# Chile 2024 Local elections results analysis.
### Crossing with sociodemographic data by County (comuna)

1. To construct the electoral data we need to download three JSON files frome the Electoral service webpage. This are the Territory dataset (which contains the ID's and names of the electoral districts); the Candidates dataset (which contains the ID's and names for the Candidates)m and the REsults 
Territories: https://provisorios.servel.cl/territorios.zip   
Candidates: https://provisorios.servel.cl/candidaturas.zip   
Results by voting table (which has the individual votes for each candidate in each mesa electoral)    
https://provisorios.servel.cl/nomina_completa_3.zip. 

    Each candidate is part of a pacto list and may be part of a sub-pacto, which is an internal D'hont run inside the List to assign the seats won between the parties member of a given Pacto. 
    After merging all the data sets, I label all observations as being "opposition" or "government" and sum the votes for each group at the county (comuna) level, reducing the 2,5 millions observation dataset into 365. 

2. After this, I upload the poverty index by comuna published in 2024 and merge it with the grouped results, to analyze correlation between poverty levels and political alignment 


## 1. election results cleaning 

In [1]:
import json
import pandas as pd
from unidecode import unidecode


# Import of the data base of municipal councilors election in 2024
with open('input/nomina_completa_3.json', 'r', encoding='utf-8') as file:
    data = json.load(file)

# un nest the json to a table with the mesa id as the key
tabla_mesas = pd.json_normalize(data).drop(columns=['candidatos'])

# un nest the json to a table with the candidate id as the key
tabla_candiadatos = pd.json_normalize(data, record_path='candidatos', meta = 'id_mesa')

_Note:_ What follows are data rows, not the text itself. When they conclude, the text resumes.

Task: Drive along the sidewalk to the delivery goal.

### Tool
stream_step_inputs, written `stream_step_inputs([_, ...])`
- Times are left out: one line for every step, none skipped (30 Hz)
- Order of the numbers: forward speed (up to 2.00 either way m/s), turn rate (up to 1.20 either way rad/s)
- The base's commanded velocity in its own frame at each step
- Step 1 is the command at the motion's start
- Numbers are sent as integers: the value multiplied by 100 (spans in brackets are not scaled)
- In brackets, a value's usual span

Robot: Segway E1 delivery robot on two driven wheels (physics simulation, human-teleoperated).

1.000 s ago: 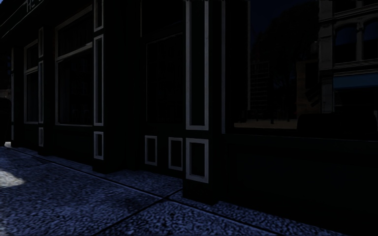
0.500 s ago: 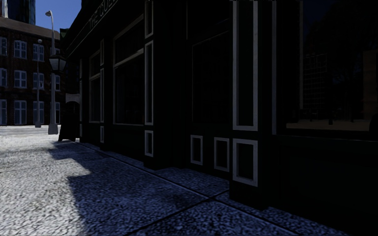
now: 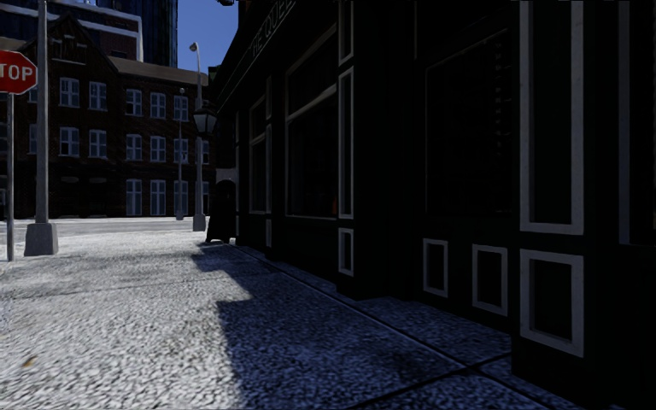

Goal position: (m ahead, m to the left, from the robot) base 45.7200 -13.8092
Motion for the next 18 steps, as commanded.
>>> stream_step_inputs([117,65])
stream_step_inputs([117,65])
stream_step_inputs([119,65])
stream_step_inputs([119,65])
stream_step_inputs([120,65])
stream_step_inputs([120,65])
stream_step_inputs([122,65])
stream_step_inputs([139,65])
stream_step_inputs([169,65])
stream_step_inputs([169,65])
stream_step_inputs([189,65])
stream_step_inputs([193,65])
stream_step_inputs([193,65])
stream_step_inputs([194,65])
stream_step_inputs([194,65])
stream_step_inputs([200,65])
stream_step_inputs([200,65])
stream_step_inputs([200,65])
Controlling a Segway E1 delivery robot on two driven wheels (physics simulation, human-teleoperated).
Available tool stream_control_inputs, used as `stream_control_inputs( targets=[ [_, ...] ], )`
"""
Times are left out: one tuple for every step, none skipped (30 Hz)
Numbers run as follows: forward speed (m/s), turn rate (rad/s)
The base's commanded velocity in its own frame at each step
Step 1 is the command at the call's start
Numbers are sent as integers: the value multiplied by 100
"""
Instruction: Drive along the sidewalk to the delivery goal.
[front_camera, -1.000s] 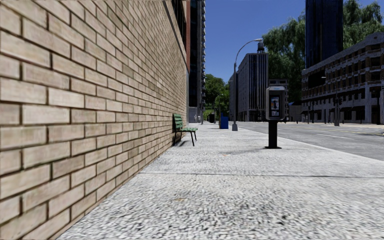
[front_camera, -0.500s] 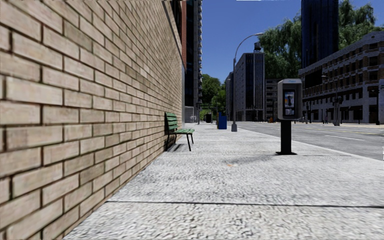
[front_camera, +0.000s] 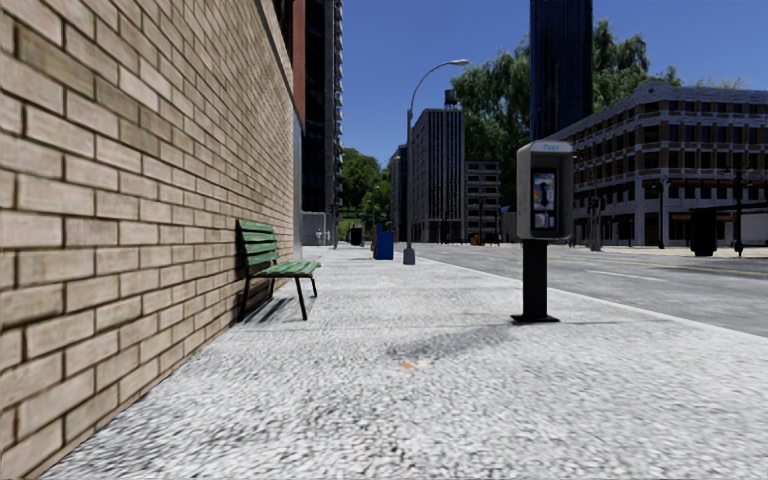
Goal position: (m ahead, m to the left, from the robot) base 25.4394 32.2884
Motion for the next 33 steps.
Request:
stream_control_inputs(
  targets=[
    [197, 0],
    [197, 0],
    [197, 0],
    [197, 0],
    [197, 0],
    [197, 0],
    [197, 0],
    [199, 0],
    [200, 0],
    [200, 0],
    [200, 0],
    [200, 0],
    [200, 0],
    [200, 0],
    [200, 0],
    [200, 0],
    [200, 0],
    [200, 0],
    [200, 0],
    [200, 0],
    [200, 0],
    [200, 0],
    [200, 0],
    [200, 0],
    [200, 0],
    [200, 0],
    [200, 0],
    [200, 0],
    [200, 0],
    [200, 0],
    [200, 0],
    [200, 0],
    [200, 0]
  ],
)
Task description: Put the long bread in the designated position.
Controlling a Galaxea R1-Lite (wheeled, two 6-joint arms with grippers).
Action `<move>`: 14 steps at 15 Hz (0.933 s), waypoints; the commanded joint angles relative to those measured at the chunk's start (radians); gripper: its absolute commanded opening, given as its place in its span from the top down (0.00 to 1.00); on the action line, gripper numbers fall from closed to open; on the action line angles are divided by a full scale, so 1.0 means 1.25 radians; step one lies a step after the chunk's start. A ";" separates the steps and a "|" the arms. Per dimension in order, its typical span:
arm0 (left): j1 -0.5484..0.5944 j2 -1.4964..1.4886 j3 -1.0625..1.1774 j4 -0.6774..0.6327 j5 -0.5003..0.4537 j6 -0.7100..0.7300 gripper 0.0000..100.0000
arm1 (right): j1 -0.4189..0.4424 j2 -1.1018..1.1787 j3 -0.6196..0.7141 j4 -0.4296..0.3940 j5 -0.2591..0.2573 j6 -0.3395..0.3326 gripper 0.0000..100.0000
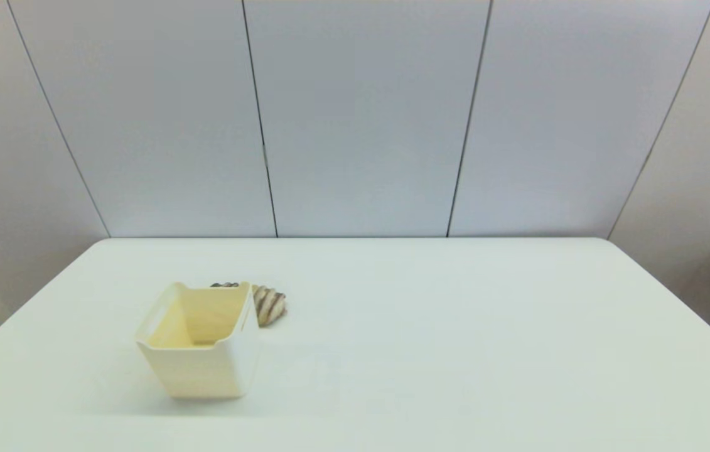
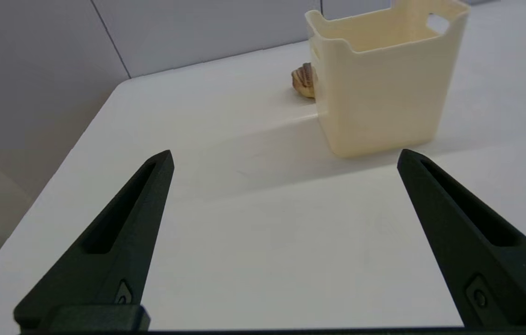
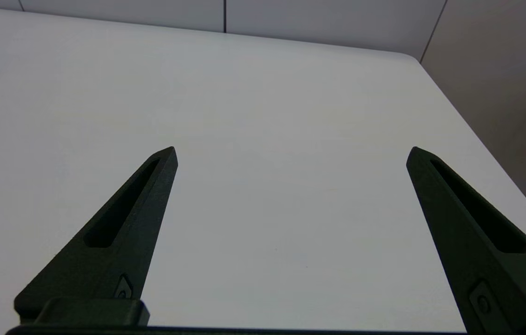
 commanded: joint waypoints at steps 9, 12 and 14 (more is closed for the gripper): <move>0.001 -0.005 0.021 0.002 0.005 -0.063 0.00 | 0.000 0.001 0.000 0.000 0.001 -0.001 0.00; 0.001 -0.005 0.021 0.002 0.038 -0.137 0.00 | 0.000 0.001 0.000 0.000 0.001 -0.001 0.00; 0.001 -0.005 0.021 -0.001 0.059 -0.181 0.00 | 0.000 0.001 0.000 0.000 0.001 -0.001 0.00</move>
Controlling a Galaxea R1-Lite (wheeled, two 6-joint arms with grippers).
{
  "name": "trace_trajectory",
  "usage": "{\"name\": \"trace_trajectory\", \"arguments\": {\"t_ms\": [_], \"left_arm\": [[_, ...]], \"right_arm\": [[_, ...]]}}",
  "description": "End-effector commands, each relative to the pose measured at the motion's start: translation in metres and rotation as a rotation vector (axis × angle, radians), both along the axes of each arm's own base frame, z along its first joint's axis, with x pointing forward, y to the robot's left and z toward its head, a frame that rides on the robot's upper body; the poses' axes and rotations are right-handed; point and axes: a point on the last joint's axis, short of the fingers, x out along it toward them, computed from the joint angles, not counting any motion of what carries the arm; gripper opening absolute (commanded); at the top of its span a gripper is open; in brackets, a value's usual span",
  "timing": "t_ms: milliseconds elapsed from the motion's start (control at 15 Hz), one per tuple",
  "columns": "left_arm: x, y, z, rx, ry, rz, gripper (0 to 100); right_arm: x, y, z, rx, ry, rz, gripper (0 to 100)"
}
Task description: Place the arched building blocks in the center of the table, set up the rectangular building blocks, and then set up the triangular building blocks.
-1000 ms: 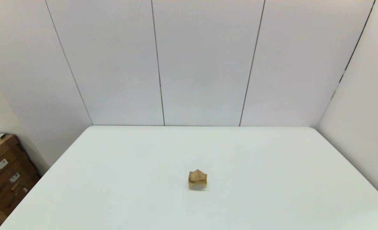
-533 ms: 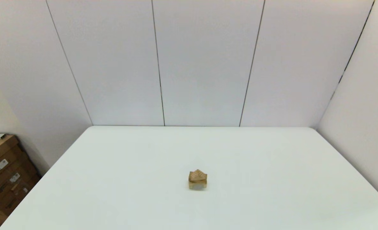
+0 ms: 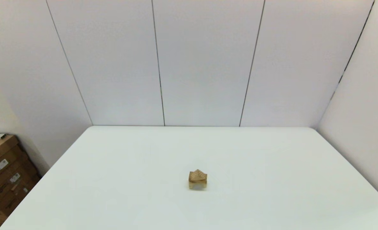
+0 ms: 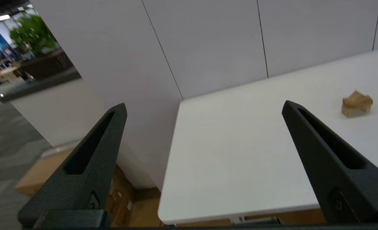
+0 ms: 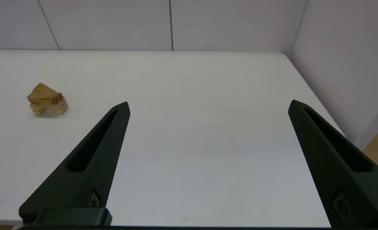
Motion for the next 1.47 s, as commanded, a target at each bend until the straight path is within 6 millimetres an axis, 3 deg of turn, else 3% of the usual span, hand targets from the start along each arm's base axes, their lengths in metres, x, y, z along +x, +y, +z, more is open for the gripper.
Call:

# We merge the tables to make one longer unnested table
tabla_mesas_cands = tabla_candiadatos.merge(tabla_mesas, on='id_mesa', how='left')
#transformamos variable id_mesa a numeric para hacer el merge con los labels dsps
tabla_mesas_cands['id_mesa'] = pd.to_numeric(tabla_mesas_cands['id_mesa'])


# Import of string labels of ID's of territories and candidates
cand_labels = pd.read_json('input/candidaturas.json')
territorios = pd.read_json('input/territorios.json')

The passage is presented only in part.